[What needs to be done]: For this exercise, copy all the data exactly and include none of the pictures.
□ □ □ □
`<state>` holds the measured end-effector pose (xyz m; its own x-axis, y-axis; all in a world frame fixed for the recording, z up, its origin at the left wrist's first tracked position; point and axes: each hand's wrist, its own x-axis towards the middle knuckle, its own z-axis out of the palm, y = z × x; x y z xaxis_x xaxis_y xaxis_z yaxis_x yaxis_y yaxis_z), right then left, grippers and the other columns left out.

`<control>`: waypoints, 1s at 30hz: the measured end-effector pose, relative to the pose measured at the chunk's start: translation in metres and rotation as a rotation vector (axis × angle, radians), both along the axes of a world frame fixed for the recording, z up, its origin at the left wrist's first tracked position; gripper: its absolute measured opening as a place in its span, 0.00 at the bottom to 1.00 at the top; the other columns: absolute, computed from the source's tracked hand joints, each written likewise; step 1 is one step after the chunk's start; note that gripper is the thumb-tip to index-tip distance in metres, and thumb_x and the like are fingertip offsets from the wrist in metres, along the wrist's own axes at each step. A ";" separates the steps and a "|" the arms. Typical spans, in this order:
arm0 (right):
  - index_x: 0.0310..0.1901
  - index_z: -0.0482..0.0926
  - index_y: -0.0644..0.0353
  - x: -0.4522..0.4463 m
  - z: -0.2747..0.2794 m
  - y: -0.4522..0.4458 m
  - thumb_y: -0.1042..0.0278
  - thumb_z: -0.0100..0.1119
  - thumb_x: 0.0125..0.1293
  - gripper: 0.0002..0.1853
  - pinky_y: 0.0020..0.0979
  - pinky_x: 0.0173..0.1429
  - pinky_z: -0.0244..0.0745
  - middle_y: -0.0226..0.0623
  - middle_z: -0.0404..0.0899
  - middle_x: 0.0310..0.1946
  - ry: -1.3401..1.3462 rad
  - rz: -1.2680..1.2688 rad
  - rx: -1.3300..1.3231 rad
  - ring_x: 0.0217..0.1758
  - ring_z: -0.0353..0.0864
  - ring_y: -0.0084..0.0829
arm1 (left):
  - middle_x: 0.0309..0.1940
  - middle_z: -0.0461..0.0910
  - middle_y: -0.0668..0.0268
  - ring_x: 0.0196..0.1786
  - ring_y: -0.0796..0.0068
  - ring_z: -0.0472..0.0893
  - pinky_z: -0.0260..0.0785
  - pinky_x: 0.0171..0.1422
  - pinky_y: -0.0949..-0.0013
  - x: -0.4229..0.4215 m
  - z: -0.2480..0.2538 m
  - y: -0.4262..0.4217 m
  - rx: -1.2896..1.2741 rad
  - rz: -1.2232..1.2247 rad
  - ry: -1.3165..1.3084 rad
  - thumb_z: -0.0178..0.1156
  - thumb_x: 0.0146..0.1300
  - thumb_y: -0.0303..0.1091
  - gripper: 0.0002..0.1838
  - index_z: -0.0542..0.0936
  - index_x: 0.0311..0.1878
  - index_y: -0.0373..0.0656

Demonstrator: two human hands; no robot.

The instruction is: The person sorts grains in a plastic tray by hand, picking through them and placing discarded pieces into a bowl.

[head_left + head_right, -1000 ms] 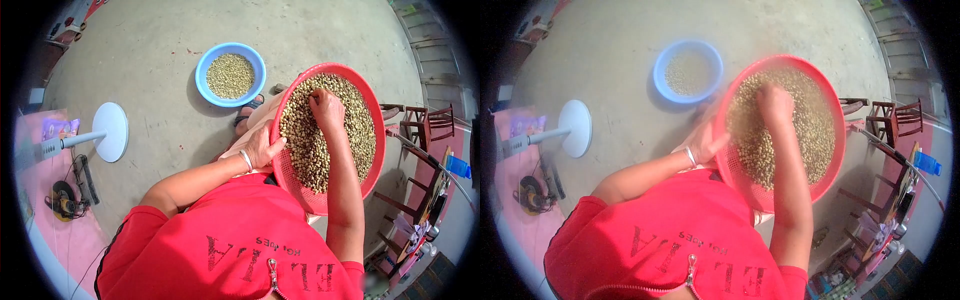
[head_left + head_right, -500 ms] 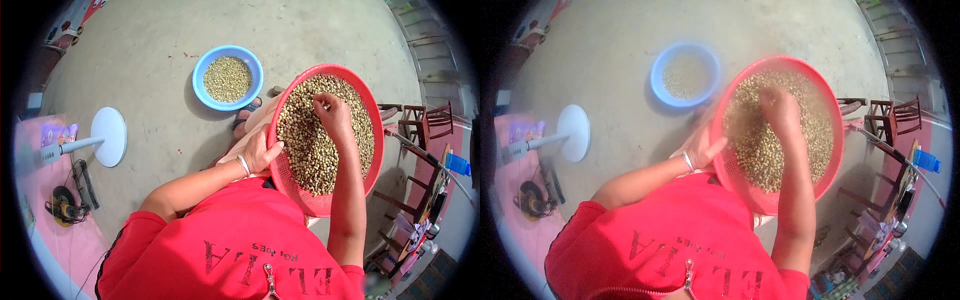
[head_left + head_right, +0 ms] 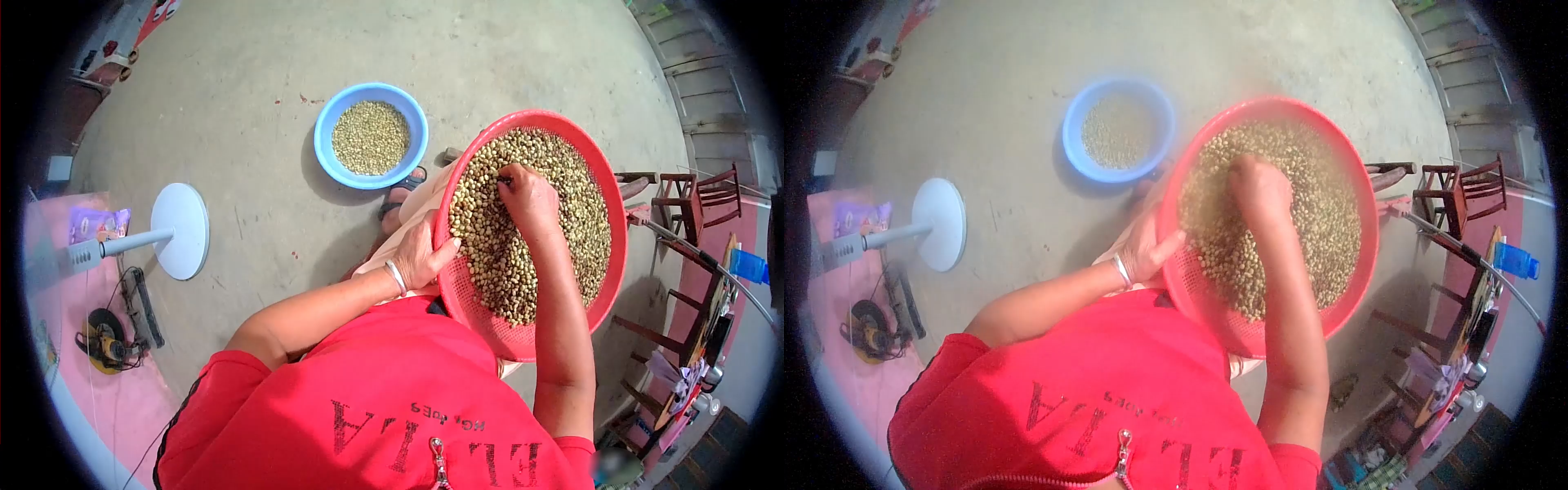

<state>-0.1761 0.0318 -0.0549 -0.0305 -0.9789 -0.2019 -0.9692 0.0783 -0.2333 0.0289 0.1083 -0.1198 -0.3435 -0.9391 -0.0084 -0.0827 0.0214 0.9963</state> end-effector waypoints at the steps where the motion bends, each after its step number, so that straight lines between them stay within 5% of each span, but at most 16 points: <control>1: 0.37 0.83 0.54 0.000 -0.001 0.000 0.66 0.52 0.61 0.09 0.46 0.50 0.75 0.45 0.81 0.41 0.007 0.009 -0.020 0.45 0.81 0.49 | 0.44 0.77 0.41 0.49 0.41 0.77 0.69 0.54 0.51 0.001 0.001 0.000 0.031 -0.008 -0.027 0.58 0.60 0.42 0.27 0.69 0.56 0.32; 7: 0.38 0.82 0.56 -0.001 -0.004 0.001 0.66 0.51 0.63 0.09 0.47 0.49 0.76 0.46 0.82 0.40 0.020 0.022 -0.044 0.43 0.82 0.51 | 0.45 0.78 0.42 0.49 0.40 0.77 0.69 0.55 0.51 0.001 0.009 -0.001 0.077 -0.023 -0.039 0.58 0.60 0.42 0.28 0.69 0.57 0.32; 9: 0.45 0.81 0.55 -0.001 -0.006 0.001 0.64 0.62 0.61 0.11 0.40 0.45 0.77 0.41 0.82 0.36 0.006 0.051 -0.078 0.39 0.83 0.40 | 0.45 0.77 0.42 0.49 0.41 0.77 0.69 0.55 0.51 0.001 0.010 -0.002 0.060 -0.017 -0.032 0.58 0.60 0.42 0.28 0.69 0.57 0.32; 17: 0.43 0.81 0.56 0.000 -0.009 -0.005 0.64 0.62 0.60 0.11 0.40 0.44 0.77 0.41 0.83 0.35 0.008 0.048 -0.056 0.39 0.83 0.41 | 0.45 0.77 0.43 0.50 0.43 0.77 0.68 0.56 0.52 0.001 0.008 -0.001 0.087 -0.016 -0.018 0.57 0.60 0.43 0.27 0.69 0.56 0.33; 19: 0.41 0.81 0.57 0.003 -0.004 -0.006 0.63 0.51 0.64 0.11 0.47 0.53 0.73 0.49 0.81 0.41 -0.057 -0.011 0.036 0.46 0.81 0.51 | 0.44 0.77 0.43 0.49 0.44 0.77 0.68 0.55 0.52 0.000 0.005 -0.001 0.017 0.002 -0.007 0.57 0.60 0.43 0.27 0.69 0.56 0.33; 22: 0.41 0.80 0.58 0.004 -0.002 -0.006 0.61 0.50 0.65 0.12 0.47 0.53 0.73 0.49 0.82 0.41 -0.078 -0.057 0.042 0.47 0.81 0.51 | 0.44 0.77 0.43 0.49 0.44 0.77 0.68 0.55 0.53 -0.001 0.004 -0.001 0.013 0.007 0.004 0.58 0.60 0.43 0.26 0.69 0.56 0.33; 30: 0.43 0.81 0.62 -0.015 0.003 0.003 0.58 0.60 0.60 0.16 0.44 0.51 0.75 0.51 0.83 0.41 -0.293 -0.155 0.038 0.45 0.83 0.49 | 0.44 0.77 0.43 0.49 0.44 0.77 0.68 0.56 0.53 0.004 0.012 -0.002 0.096 -0.042 -0.055 0.58 0.60 0.43 0.26 0.69 0.56 0.33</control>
<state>-0.1909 0.0352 -0.0516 -0.1140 -0.9588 -0.2601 -0.8374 0.2336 -0.4941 0.0324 0.1060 -0.1078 -0.3789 -0.9179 -0.1175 -0.1384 -0.0694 0.9879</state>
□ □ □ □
[Answer for this exercise]:
`<state>` holds the measured end-effector pose (xyz m; its own x-axis, y-axis; all in a world frame fixed for the recording, z up, its origin at the left wrist's first tracked position; point and axes: each hand's wrist, its own x-axis towards the middle knuckle, its own z-axis out of the palm, y = z × x; x y z xaxis_x xaxis_y xaxis_z yaxis_x yaxis_y yaxis_z), right then left, grippers and the other columns left out.

`<control>`: waypoints, 1s at 30hz: the measured end-effector pose, relative to the pose measured at the chunk's start: translation in metres and rotation as a rotation vector (axis × angle, radians), both along the axes of a world frame fixed for the recording, z up, its origin at the left wrist's first tracked position; gripper: its absolute measured opening as a place in its span, 0.00 at the bottom to 1.00 at the top; the other columns: absolute, computed from the source's tracked hand joints, each written likewise; step 1 is one step after the chunk's start; note that gripper is the thumb-tip to index-tip distance in metres, and thumb_x and the like are fingertip offsets from the wrist in metres, along the wrist's own axes at each step. A ";" separates the steps and a "|" the arms. Typical spans, in this order:
arm0 (right):
  - index_x: 0.0310..0.1901
  - index_z: -0.0482..0.0926
  - index_y: -0.0644..0.0353
  - x: -0.4522..0.4463 m
  - z: -0.2747..0.2794 m
  - y: -0.4522..0.4458 m
  - thumb_y: -0.1042..0.0278
  - thumb_z: -0.0100..0.1119
  - thumb_x: 0.0125..0.1293
  - gripper: 0.0002..0.1853
  - pinky_y: 0.0020..0.0979
  - pinky_x: 0.0173..0.1429
  - pinky_z: -0.0244..0.0745
  - middle_y: -0.0226..0.0623
  - middle_z: -0.0404..0.0899
  - middle_x: 0.0310..0.1946
  - ry: -1.3401..1.3462 rad
  - rz: -1.2680..1.2688 rad
  - rx: -1.3300..1.3231 rad
  - ring_x: 0.0217..0.1758
  - ring_z: -0.0353..0.0864
  - ring_y: -0.0084..0.0829
arm1 (left):
  - middle_x: 0.0309..0.1940
  - middle_z: -0.0461..0.0910
  - middle_y: -0.0668..0.0268
  - ring_x: 0.0196..0.1786
  - ring_y: -0.0796..0.0068
  - ring_z: -0.0472..0.0893
  - pinky_z: -0.0260..0.0785
  - pinky_x: 0.0171..0.1422
  - pinky_y: -0.0949..-0.0013
  - x: -0.4229..0.4215 m
  - z: -0.2480..0.2538 m
  - y: -0.4262..0.4217 m
  - rx: -1.2896..1.2741 rad
  - rz: -1.2232..1.2247 rad
  - ry: -1.3165..1.3084 rad
  - thumb_z: -0.0178..0.1156
  - thumb_x: 0.0146..0.1300
  - thumb_y: -0.0303..0.1091
  - gripper: 0.0002..0.1838
  - index_z: -0.0542..0.0936
  - index_x: 0.0311..0.1878
  - index_y: -0.0373..0.0656

Demonstrator: two human hands; no robot.

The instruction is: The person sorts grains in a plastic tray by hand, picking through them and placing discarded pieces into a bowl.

[head_left + head_right, -1000 ms] 
[head_left + head_right, -500 ms] 
[head_left + head_right, +0 ms] 

<state>-0.1761 0.0318 -0.0549 -0.0305 -0.9789 -0.2019 -0.9692 0.0783 -0.2333 0.0289 0.1083 -0.1198 -0.3435 -0.9391 -0.0084 -0.0827 0.0214 0.9963</state> end-effector waypoints at the steps where the motion bends, each after its step number, so that straight lines between them stay within 5% of each span, but at most 16 points: <control>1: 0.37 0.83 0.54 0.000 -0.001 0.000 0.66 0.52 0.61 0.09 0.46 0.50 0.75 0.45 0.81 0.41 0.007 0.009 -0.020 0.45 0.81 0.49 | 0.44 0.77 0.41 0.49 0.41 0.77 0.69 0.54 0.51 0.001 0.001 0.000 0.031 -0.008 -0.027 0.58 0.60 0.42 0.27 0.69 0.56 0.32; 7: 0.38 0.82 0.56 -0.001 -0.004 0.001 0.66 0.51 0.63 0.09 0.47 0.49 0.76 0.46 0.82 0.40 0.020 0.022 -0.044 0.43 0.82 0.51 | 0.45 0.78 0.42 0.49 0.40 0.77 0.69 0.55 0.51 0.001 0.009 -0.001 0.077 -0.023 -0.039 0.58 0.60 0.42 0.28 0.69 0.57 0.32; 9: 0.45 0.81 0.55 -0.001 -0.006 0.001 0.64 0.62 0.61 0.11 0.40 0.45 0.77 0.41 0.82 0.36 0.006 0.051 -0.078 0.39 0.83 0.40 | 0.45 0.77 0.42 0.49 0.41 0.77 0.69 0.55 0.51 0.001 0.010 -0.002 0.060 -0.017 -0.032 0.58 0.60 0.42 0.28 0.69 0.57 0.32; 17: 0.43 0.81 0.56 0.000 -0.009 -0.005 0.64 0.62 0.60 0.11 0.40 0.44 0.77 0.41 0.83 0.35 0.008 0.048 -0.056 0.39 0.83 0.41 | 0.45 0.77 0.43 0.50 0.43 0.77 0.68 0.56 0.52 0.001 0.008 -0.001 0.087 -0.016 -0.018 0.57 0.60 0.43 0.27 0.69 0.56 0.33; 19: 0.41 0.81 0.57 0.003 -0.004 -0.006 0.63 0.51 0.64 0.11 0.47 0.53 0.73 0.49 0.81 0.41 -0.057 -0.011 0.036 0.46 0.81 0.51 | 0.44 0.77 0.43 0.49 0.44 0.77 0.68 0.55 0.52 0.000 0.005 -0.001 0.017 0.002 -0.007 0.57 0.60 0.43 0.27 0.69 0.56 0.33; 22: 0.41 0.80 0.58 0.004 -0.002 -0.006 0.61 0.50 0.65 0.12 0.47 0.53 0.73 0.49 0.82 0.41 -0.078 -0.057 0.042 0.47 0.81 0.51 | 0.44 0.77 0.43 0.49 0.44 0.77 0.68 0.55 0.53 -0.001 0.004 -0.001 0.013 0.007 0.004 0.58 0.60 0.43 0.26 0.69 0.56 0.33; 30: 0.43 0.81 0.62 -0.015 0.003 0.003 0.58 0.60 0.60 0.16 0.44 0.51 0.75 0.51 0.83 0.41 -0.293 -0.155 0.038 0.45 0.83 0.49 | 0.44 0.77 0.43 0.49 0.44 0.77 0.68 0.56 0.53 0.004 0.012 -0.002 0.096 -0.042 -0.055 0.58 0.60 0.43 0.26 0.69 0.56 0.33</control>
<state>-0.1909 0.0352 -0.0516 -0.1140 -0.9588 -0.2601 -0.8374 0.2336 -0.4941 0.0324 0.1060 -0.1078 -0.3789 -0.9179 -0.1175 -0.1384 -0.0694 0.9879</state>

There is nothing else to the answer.